To see this point, consider a seemingly extreme example. We think it utterly uncontroversial for a grocery store to locate generic colas on a shelf next to Coca-Cola. But why? One could say, perhaps, that such uses do not confuse consumers into thinking that Coke licenses the placement or sponsors the generic colas. But if the placement does not confuse consumers about Coke’s relationship with the generic colas, it is only because the law has long permitted the practice, and so consumers accept and understand it. That is not an inevitable result, however. After all, cola companies do pay for the placement of their products on store shelves—they just pay grocery stores rather than mark owners. Had the courts said at the outset that trademark owners could sue to prevent such placement—reasoning that consumers might think that proximity implied association, as evidenced by the fact that the generic sellers pay for shelf placement—grocery stores might well have had to separate like products to avoid any risk of confusion. Further, even if a finding of confusion seemed unlikely, many companies would have agreed to change their behavior or take a license rather than pay to litigate a case all the way to trial and risk losing. This, in turn, would mean that consumers would not have gotten used to seeing all the colas grouped together and would make it harder for anyone else to arrange their shelves this way because, over time, the placement of generic cola beside Coke would be more surprising to consumers. And if no one else is putting generic colas next to Coke, it is an easy mental step to conclude that a grocer that does so is free riding on Coke’s interest in being insulated from nearby competitors, particularly if the grocer is making money directly or indirectly from the placement or sales of generic colas.

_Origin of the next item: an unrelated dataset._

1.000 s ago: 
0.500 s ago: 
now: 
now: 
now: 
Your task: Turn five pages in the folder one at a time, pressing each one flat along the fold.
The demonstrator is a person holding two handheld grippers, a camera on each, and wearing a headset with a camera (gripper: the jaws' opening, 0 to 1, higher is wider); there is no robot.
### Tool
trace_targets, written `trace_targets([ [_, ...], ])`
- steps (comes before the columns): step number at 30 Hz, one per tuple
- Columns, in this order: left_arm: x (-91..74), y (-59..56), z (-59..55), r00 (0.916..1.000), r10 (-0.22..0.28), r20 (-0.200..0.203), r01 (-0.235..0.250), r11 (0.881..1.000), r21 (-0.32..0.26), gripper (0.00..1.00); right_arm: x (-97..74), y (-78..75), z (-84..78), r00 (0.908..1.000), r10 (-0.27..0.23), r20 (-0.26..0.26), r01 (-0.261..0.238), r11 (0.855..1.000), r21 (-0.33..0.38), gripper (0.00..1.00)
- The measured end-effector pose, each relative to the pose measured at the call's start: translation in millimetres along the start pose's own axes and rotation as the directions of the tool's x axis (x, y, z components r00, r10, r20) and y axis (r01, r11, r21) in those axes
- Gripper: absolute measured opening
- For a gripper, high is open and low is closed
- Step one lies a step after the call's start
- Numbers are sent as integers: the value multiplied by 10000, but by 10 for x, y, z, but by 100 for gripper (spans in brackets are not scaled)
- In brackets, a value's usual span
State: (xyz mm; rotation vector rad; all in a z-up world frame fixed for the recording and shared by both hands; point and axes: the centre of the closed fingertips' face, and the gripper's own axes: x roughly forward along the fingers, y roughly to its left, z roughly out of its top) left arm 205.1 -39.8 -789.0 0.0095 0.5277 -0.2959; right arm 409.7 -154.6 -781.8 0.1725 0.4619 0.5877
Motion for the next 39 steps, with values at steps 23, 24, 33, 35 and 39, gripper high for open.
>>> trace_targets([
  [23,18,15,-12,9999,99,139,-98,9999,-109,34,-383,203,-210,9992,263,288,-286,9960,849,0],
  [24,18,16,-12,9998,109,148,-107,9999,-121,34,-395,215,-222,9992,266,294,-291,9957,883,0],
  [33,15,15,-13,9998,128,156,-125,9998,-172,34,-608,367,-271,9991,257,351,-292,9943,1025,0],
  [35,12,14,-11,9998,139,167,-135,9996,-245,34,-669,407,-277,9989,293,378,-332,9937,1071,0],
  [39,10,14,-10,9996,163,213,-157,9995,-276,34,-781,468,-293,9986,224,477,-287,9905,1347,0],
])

Third, sponsorship and affiliation cases may be more likely to reach the wrong result than other types of trademark infringement cases. Courts have developed multifactor likelihood of confusion tests to identify the circumstances in which plaintiffs should win trademark cases. But those tests were designed to deal with cases like Borden in which consumers might believe that the plaintiff is responsible for quality, and few of the factors make much sense when the issue is confusion about some unspecified sponsorship or affiliation relationship. Factors such as marketing channels, likelihood of expansion, and even consumer sophistication have little relevance to evaluating Coke’s claim to be the exclusive soft drink associated in the minds of consumers with American Idol. The result is that more and more attention is focused on factors—notably the court’s assessment of the defendant’s intent and survey evidence—that are quite malleable and may tend to shift with the quality of the lawyers or experts arguing rather than the strength of the case. Barton Beebe’s work has shown that courts tend to fall back on their assessment of a defendant’s intent in deciding whether consumer confusion is likely. Perhaps this is acceptable if the intent in question is intent to confuse consumers into buying the defendant’s goods instead of the plaintiff’s. But when the relevant intent is more amorphous—some sort of free riding—the fact that courts rely so heavily on intent becomes problematic because the concept of free riding is ultimately empty.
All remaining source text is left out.